La Pantoja va por un bis

| Rebar

Isabel Pantoja cobró notoriedad en el mundo del flamenco-pop en la década de los 80. No sólo imponía su canto y su taconeo de tonadillera integral: también sobresalía por su físico generoso, donde nada se economizaba para embeleso de los hombres que enmarcaban sus actuaciones. Entre éstos, alternaba un treintañero de lujo, torero que venía ganando cartel en los grandes ruedos de la España de sangre y arena: su verdadero nombre —Francisco Rivera— había sido eclipsado por el apodo con que le distinguía la afición taurina: "Paquirri".

Copla que va... toro que viene, llegó un día en que el diestro se enfrentó a aquella enciclopedia anatómica con todo lo que tenía: la capa, el par de banderillas y el estoque. No temblaba ante las astas de los Miura, pero en aquella ocasión sintió que le vibraba todo ante el ambo de pitones que lucía Isabel, que no parecía ser "la Católica", Aunque, de acuerdo a rumores que circulaban en torno a los tablados que estremecía la cantante, ésta era más pura que una novicia: tanto que su madre se enorgullecía diciendo que, cualquiera fuese el candidato a llevarla al altar, debía estar seguro de que a su niña jamás le habían tocado un pelo. (Es asombrosa la puntería que tienen algunos hombres).

Y Paquirri se anotó para bajarle el invicto en un amistoso:

—¡Que nada!... ¡que si no es ante Dios y el Registro Civil, pues nada!... dijeron a dúo, al mejor estilo de las Hermanitas Méndez, madre e hija.

El 30 de abril de 1983, se casaron. Luego de una luna de miel de noches de luna y azahares (como dijo una vez Carlos Reyles en una conferencia, cometiendo tres furcios en esas pocas palabras) cada uno volvió a lo suyo.
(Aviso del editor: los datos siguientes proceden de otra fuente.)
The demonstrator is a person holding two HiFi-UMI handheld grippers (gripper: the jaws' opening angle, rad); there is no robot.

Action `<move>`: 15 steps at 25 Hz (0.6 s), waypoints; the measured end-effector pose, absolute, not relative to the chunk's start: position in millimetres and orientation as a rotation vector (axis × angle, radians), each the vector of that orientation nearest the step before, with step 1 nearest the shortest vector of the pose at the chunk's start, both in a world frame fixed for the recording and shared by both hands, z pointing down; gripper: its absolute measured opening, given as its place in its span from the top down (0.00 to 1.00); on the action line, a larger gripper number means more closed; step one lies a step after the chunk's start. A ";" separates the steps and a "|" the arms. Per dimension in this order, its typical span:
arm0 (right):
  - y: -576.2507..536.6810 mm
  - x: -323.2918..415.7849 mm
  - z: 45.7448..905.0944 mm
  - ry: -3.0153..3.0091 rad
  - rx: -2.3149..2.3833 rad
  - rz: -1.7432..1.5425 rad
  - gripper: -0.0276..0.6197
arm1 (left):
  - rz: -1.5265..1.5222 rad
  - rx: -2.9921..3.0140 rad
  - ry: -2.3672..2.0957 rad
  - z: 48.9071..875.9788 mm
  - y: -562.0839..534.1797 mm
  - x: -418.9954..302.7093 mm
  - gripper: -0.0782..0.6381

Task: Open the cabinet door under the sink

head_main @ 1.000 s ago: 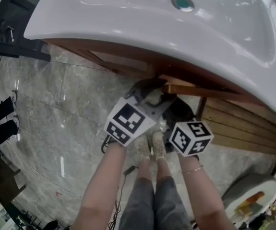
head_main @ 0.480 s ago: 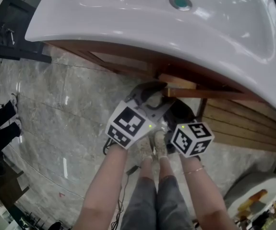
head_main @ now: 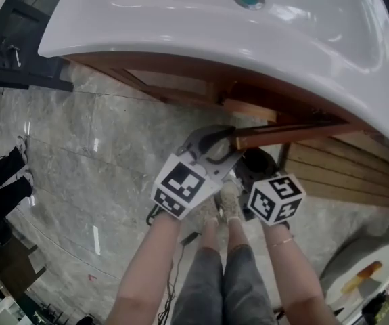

La Pantoja, ensayando una canción de cuna para el niño por llegar —que llegó en tiempo y forma, y ahora es un hombrón— y Paquirri a la fiesta de luces que, maldita fuera su suerte, le tenía reservado un apagón. A menos de un año y medio de la boda —el 26 de setiembre de 1984— actuaba en Córdoba, en la Plaza Pozoblanco. Un toro lo atacó ferozmente, y los incalificables servicios médicos de esa localidad no pudieron evitar su fin.

Isabel guardó su repertorio por un tiempo, y se dedicó a criar al hijo sobrellevando su viudez sin goles en contra, pese a que las revistas del corazón le publicaran una estadística de tiros en los palos que no culminaron adentro por esas cosas.

De regreso a los escenarios, volvió al aplauso. Entre los que le batían palmas, figuraba Don Julián Muñoz, alcalde de Marbella, que suele olvidarse de su condición de casado toda vez que se dispone a compartir una verbena. Se les ha visto salir (verbo "enchufe", que se adapta hoy en casos que se apartan de su significado específico) prendiditos de las manos, que se supone que sueltan al entrar... en acción. La Pantoja —según declara— ha vuelto a enamorarse: y está decidida a marcharse con todas sus partituras a Marbella, para ir a vivir con su amor. El alcalde está que se sale de la vaina... y ella, ahora sí, lista para dejarse golear.